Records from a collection
━━━━━━━━━━

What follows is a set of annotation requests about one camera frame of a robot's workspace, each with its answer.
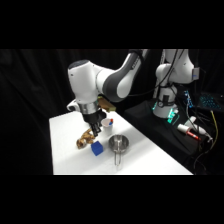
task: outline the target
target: green light
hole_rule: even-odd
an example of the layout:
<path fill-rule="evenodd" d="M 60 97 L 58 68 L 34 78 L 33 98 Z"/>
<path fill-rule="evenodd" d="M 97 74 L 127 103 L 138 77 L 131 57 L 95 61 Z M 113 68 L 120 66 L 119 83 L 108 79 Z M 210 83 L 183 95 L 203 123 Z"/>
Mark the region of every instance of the green light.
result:
<path fill-rule="evenodd" d="M 155 103 L 155 106 L 152 108 L 152 110 L 155 110 L 157 106 L 157 102 Z"/>
<path fill-rule="evenodd" d="M 172 112 L 173 112 L 173 109 L 170 110 L 170 113 L 168 115 L 168 118 L 173 118 L 173 116 L 171 116 Z"/>

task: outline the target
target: gold object
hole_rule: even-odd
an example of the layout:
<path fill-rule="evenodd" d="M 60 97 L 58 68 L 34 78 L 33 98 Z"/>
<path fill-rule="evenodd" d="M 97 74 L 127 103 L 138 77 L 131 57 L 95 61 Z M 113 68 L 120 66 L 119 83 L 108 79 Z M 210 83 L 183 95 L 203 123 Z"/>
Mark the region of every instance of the gold object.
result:
<path fill-rule="evenodd" d="M 94 143 L 94 135 L 91 135 L 90 132 L 92 130 L 88 129 L 83 135 L 82 137 L 77 141 L 76 145 L 78 147 L 78 149 L 83 149 L 86 147 L 87 144 L 93 144 Z"/>
<path fill-rule="evenodd" d="M 99 106 L 106 110 L 108 113 L 111 111 L 116 111 L 116 107 L 114 105 L 112 105 L 111 103 L 109 103 L 106 99 L 104 99 L 103 97 L 99 97 L 98 98 L 98 103 Z"/>

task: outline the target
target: cable
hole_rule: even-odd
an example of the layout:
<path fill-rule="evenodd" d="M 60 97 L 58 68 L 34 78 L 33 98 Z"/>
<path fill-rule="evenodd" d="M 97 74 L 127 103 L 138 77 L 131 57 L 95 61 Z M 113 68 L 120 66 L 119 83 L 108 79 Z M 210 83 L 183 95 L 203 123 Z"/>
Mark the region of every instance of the cable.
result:
<path fill-rule="evenodd" d="M 215 142 L 214 142 L 214 144 L 212 145 L 212 148 L 211 148 L 211 150 L 212 150 L 214 148 L 217 140 L 218 140 L 218 137 L 219 137 L 219 129 L 218 129 L 217 122 L 216 122 L 215 115 L 214 115 L 213 111 L 211 111 L 211 113 L 212 113 L 212 117 L 214 119 L 215 128 L 216 128 L 216 137 L 215 137 Z"/>
<path fill-rule="evenodd" d="M 194 162 L 194 171 L 195 171 L 195 169 L 196 169 L 196 164 L 197 164 L 197 163 L 201 163 L 201 162 L 199 162 L 198 160 L 199 160 L 203 155 L 208 154 L 209 151 L 211 151 L 211 149 L 212 149 L 212 146 L 211 146 L 211 148 L 210 148 L 207 152 L 204 152 L 204 153 L 202 153 L 201 155 L 199 155 L 199 156 L 197 157 L 197 159 L 196 159 L 195 162 Z"/>
<path fill-rule="evenodd" d="M 181 105 L 181 102 L 180 102 L 180 100 L 178 99 L 177 94 L 176 94 L 175 91 L 173 90 L 172 86 L 170 86 L 170 89 L 173 91 L 174 95 L 176 96 L 176 99 L 178 100 L 178 103 L 180 104 L 180 107 L 181 107 L 181 109 L 183 110 L 184 114 L 186 114 L 186 111 L 185 111 L 185 109 L 183 108 L 183 106 Z M 188 116 L 187 116 L 187 119 L 188 119 L 188 121 L 191 122 L 191 124 L 193 125 L 194 129 L 197 130 L 197 128 L 195 127 L 194 123 L 191 121 L 191 119 L 190 119 Z"/>
<path fill-rule="evenodd" d="M 194 170 L 196 169 L 196 163 L 198 162 L 198 160 L 205 154 L 208 154 L 215 146 L 217 140 L 218 140 L 218 136 L 219 136 L 219 130 L 218 130 L 218 126 L 217 126 L 217 122 L 216 122 L 216 119 L 215 119 L 215 115 L 213 113 L 213 111 L 211 111 L 211 114 L 212 114 L 212 117 L 213 117 L 213 120 L 214 120 L 214 123 L 215 123 L 215 127 L 216 127 L 216 138 L 215 138 L 215 141 L 213 141 L 213 139 L 211 140 L 212 141 L 212 146 L 211 148 L 207 151 L 207 152 L 204 152 L 202 153 L 200 156 L 197 157 L 197 159 L 195 160 L 194 162 Z"/>
<path fill-rule="evenodd" d="M 172 62 L 172 65 L 167 73 L 167 75 L 163 78 L 163 80 L 155 87 L 153 88 L 152 90 L 146 92 L 146 93 L 142 93 L 142 94 L 135 94 L 135 95 L 129 95 L 128 97 L 136 97 L 136 96 L 144 96 L 146 94 L 149 94 L 151 93 L 152 91 L 154 91 L 154 89 L 158 88 L 163 82 L 164 80 L 168 77 L 169 74 L 171 74 L 171 70 L 173 69 L 173 66 L 174 66 L 174 63 L 175 63 L 175 60 L 176 60 L 176 57 L 177 57 L 177 53 L 178 53 L 178 49 L 176 50 L 176 53 L 175 53 L 175 56 L 174 56 L 174 59 L 173 59 L 173 62 Z"/>

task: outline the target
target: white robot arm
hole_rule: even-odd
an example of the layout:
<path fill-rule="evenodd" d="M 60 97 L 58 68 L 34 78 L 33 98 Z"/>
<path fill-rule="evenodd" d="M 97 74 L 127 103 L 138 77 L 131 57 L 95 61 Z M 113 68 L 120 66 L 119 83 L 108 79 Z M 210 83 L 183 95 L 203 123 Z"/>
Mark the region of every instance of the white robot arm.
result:
<path fill-rule="evenodd" d="M 76 96 L 70 106 L 79 106 L 84 121 L 90 124 L 94 136 L 101 132 L 99 126 L 98 95 L 105 95 L 112 102 L 121 102 L 131 91 L 149 49 L 132 49 L 123 66 L 114 71 L 82 60 L 68 68 L 69 81 Z"/>
<path fill-rule="evenodd" d="M 116 71 L 100 67 L 88 60 L 78 61 L 68 68 L 70 84 L 76 102 L 71 107 L 80 111 L 84 121 L 97 136 L 101 132 L 99 126 L 98 95 L 105 95 L 112 102 L 123 101 L 130 93 L 135 77 L 150 49 L 132 49 L 122 65 Z M 160 93 L 154 114 L 160 118 L 168 118 L 174 106 L 177 89 L 173 83 L 187 84 L 198 78 L 198 70 L 189 59 L 188 49 L 166 49 L 168 64 L 163 64 L 156 71 L 160 83 Z"/>
<path fill-rule="evenodd" d="M 175 104 L 177 94 L 173 83 L 189 84 L 199 79 L 199 68 L 196 61 L 190 59 L 189 49 L 165 49 L 167 64 L 162 64 L 156 71 L 160 82 L 160 93 L 154 114 L 160 118 L 168 118 Z"/>

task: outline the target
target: black background
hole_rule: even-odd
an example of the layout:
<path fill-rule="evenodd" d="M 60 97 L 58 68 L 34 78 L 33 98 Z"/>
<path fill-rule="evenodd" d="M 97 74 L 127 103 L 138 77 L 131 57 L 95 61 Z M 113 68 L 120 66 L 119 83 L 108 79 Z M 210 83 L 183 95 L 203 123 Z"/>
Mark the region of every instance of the black background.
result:
<path fill-rule="evenodd" d="M 103 67 L 118 69 L 128 49 L 1 49 L 1 174 L 53 174 L 49 119 L 68 113 L 74 98 L 67 68 L 88 59 Z M 155 86 L 155 71 L 162 49 L 152 49 L 138 75 L 131 94 L 144 93 Z M 224 94 L 224 49 L 201 49 L 199 65 L 207 71 L 203 90 Z M 115 104 L 119 114 L 152 94 L 127 98 Z M 217 115 L 223 122 L 223 116 Z M 223 139 L 220 137 L 207 166 L 222 173 Z"/>

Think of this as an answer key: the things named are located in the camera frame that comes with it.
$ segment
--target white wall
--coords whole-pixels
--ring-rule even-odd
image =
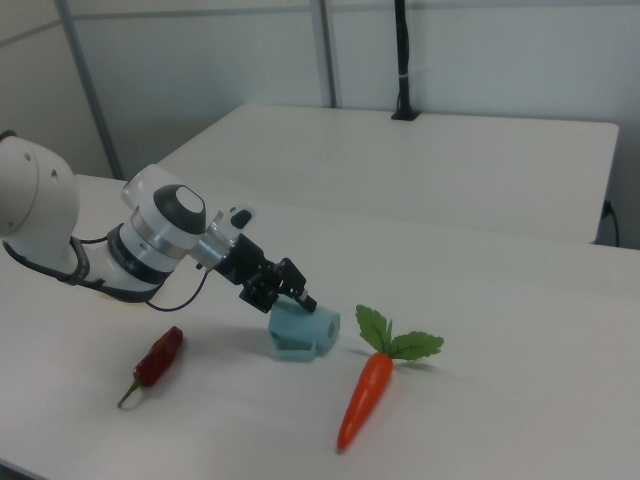
[[[330,104],[309,1],[69,7],[127,178],[243,103]]]
[[[39,143],[76,173],[111,177],[53,1],[0,0],[0,131]]]
[[[535,6],[541,3],[562,6]],[[620,220],[621,244],[640,248],[640,2],[611,3],[617,2],[412,5],[407,10],[412,103],[433,113],[618,124],[609,197]],[[491,4],[516,6],[487,7]],[[469,5],[485,7],[465,8]],[[334,0],[331,20],[339,104],[395,110],[391,2]],[[612,244],[613,229],[608,221],[604,227],[601,240]]]

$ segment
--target white tabletop
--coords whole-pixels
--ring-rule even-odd
[[[80,177],[76,234],[128,215],[121,182]],[[199,192],[210,210],[235,198]],[[268,317],[212,275],[162,314],[61,284],[0,255],[0,458],[48,479],[631,479],[640,475],[640,256],[266,201],[248,235],[289,256],[342,315],[336,346],[275,361]],[[185,260],[155,299],[200,274]],[[334,451],[371,349],[355,305],[396,333],[445,338],[397,364],[352,447]],[[160,382],[116,402],[171,325],[185,345]]]
[[[202,191],[590,243],[618,127],[245,105],[160,164]]]

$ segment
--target silver ring
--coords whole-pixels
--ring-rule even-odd
[[[174,245],[154,232],[149,224],[145,222],[144,218],[142,218],[138,207],[136,207],[133,215],[131,215],[131,225],[133,225],[133,229],[138,232],[138,235],[140,235],[145,242],[167,257],[182,260],[187,256],[187,253],[189,253],[184,248]]]

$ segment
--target black pole
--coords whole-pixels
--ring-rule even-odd
[[[404,0],[395,0],[396,7],[396,42],[398,45],[398,84],[400,92],[396,104],[394,120],[414,120],[419,113],[411,108],[409,99],[409,30],[405,16]]]

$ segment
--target pepper stem
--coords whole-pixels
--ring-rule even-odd
[[[118,408],[122,407],[122,404],[127,398],[129,398],[129,395],[131,395],[134,391],[136,391],[141,386],[142,386],[142,382],[136,378],[131,384],[131,387],[129,387],[129,390],[127,390],[127,393],[125,393],[124,397],[122,397],[118,402]]]

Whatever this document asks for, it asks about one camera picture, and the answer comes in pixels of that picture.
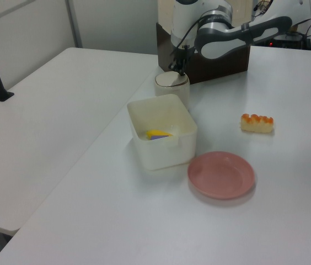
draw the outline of plate rim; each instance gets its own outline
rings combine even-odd
[[[240,160],[244,161],[244,163],[248,166],[248,169],[252,172],[252,177],[250,177],[250,183],[248,185],[248,188],[243,190],[242,192],[238,193],[238,194],[234,194],[230,197],[228,196],[225,196],[225,195],[218,195],[218,194],[215,194],[215,193],[208,193],[208,192],[205,192],[203,191],[202,189],[200,189],[199,187],[197,187],[191,180],[191,177],[190,177],[190,167],[191,165],[196,161],[198,160],[200,157],[204,156],[204,155],[208,155],[209,153],[221,153],[221,154],[229,154],[231,156],[235,156],[237,158],[239,158]],[[252,187],[254,186],[255,182],[256,182],[256,179],[255,179],[255,171],[252,167],[252,165],[244,158],[242,158],[241,156],[238,156],[234,153],[231,153],[231,152],[226,152],[226,151],[211,151],[211,152],[207,152],[207,153],[203,153],[197,157],[195,157],[189,164],[188,168],[187,168],[187,178],[189,180],[189,182],[191,183],[191,185],[198,191],[200,192],[201,194],[205,195],[205,196],[208,196],[210,198],[213,198],[213,199],[220,199],[220,200],[226,200],[226,199],[234,199],[234,198],[238,198],[238,197],[241,197],[242,195],[246,194],[249,190],[252,189]]]

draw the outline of white cup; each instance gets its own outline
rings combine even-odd
[[[170,71],[157,75],[154,80],[154,92],[156,96],[177,95],[185,107],[189,108],[190,80],[186,74],[181,76]]]

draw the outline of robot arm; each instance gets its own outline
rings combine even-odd
[[[195,49],[205,58],[216,59],[284,34],[311,19],[311,0],[272,0],[264,15],[236,28],[231,26],[232,13],[225,0],[176,0],[171,29],[175,58],[170,69],[183,74]]]

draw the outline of brown cardboard box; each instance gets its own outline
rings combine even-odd
[[[170,41],[170,34],[157,23],[157,47],[158,64],[163,71],[170,71],[169,64],[173,62],[170,53],[173,45]],[[250,47],[246,47],[218,59],[210,60],[199,54],[194,54],[186,67],[185,73],[190,83],[199,83],[218,77],[232,75],[234,73],[247,71],[249,65]]]

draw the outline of white table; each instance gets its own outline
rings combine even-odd
[[[155,70],[130,101],[151,97]],[[252,47],[249,70],[191,87],[197,154],[241,155],[256,187],[213,200],[187,165],[147,172],[126,106],[0,253],[0,264],[311,265],[311,52]],[[243,113],[275,118],[242,132]]]
[[[0,102],[0,232],[14,235],[156,68],[154,55],[67,49]]]

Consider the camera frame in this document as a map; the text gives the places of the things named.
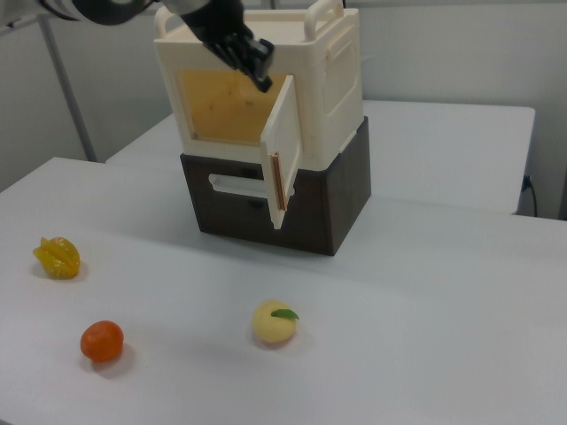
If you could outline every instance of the white table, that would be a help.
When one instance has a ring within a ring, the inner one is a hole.
[[[534,110],[510,106],[365,101],[372,192],[499,213],[517,210]],[[169,116],[106,163],[182,172]]]
[[[567,418],[567,227],[373,196],[334,258],[203,235],[178,173],[53,159],[0,195],[13,425],[510,424]],[[40,236],[81,251],[46,279]],[[251,337],[293,306],[278,350]],[[82,331],[125,333],[93,367]]]

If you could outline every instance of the box door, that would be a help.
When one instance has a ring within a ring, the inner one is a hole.
[[[284,221],[301,156],[301,132],[293,76],[285,78],[260,137],[260,162],[274,228]]]

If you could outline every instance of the plastic fruit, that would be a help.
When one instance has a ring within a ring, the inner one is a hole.
[[[275,312],[286,317],[274,317]],[[264,301],[254,311],[252,328],[256,336],[265,343],[281,343],[291,338],[295,333],[295,320],[298,319],[288,305],[269,299]]]
[[[82,353],[96,363],[117,358],[123,345],[122,329],[113,321],[98,321],[81,337]]]
[[[79,273],[81,257],[72,243],[64,237],[45,239],[34,249],[34,255],[42,262],[45,273],[56,279],[71,279]]]

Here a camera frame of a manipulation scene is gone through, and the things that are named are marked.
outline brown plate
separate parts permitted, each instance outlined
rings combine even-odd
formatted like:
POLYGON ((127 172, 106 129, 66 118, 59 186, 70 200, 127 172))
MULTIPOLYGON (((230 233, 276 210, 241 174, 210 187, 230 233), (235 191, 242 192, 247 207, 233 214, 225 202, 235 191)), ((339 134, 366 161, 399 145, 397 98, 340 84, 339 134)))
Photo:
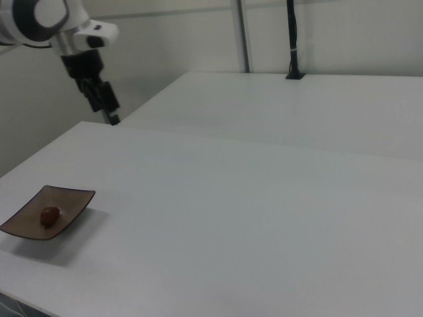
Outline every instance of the brown plate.
POLYGON ((72 190, 45 185, 24 207, 0 226, 13 236, 33 240, 50 240, 65 230, 88 206, 95 195, 93 190, 72 190), (45 207, 59 207, 58 221, 45 229, 40 224, 45 207))

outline food item
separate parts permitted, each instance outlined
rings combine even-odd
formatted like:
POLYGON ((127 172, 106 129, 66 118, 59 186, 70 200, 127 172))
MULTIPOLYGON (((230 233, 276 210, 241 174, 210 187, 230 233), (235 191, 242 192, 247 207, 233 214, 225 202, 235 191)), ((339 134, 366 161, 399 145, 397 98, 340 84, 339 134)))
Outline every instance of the food item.
POLYGON ((40 223, 44 228, 52 227, 59 219, 60 209, 57 207, 46 207, 41 211, 40 223))

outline white wall
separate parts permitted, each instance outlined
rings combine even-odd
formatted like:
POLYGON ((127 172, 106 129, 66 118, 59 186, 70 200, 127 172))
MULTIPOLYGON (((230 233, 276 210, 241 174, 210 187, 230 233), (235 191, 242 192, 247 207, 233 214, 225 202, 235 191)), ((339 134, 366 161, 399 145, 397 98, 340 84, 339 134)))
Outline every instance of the white wall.
MULTIPOLYGON (((286 0, 243 0, 251 68, 286 73, 286 0)), ((244 70, 236 0, 85 0, 121 37, 103 78, 125 118, 187 71, 244 70)), ((295 0, 307 73, 423 74, 423 1, 295 0)), ((0 176, 81 120, 101 122, 50 50, 0 55, 0 176)))
MULTIPOLYGON (((423 1, 295 0, 307 73, 423 75, 423 1)), ((286 73, 286 0, 245 0, 252 68, 286 73)))
MULTIPOLYGON (((93 17, 116 23, 116 45, 102 50, 121 118, 187 71, 240 68, 232 0, 86 0, 93 17)), ((91 112, 51 50, 19 47, 0 55, 0 176, 91 112)))

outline white tabletop
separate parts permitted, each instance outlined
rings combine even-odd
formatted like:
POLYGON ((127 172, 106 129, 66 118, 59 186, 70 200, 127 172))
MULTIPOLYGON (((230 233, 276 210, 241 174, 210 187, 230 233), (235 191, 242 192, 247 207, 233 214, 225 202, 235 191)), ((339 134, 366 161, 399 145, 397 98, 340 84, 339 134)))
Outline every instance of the white tabletop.
POLYGON ((0 179, 96 190, 0 232, 0 291, 63 317, 421 317, 423 162, 81 123, 0 179))
POLYGON ((189 73, 121 125, 423 159, 423 78, 189 73))

━━━━━━━━━━

◆ Problem
Among the lines of the preceding data, which ones hold the word "would"? List them.

◆ Task result
If you could outline every instance of the white table, that would be a help.
If you could outline every instance of the box door, that would be a help.
If you could outline every instance of the plastic fruit, that would be a help.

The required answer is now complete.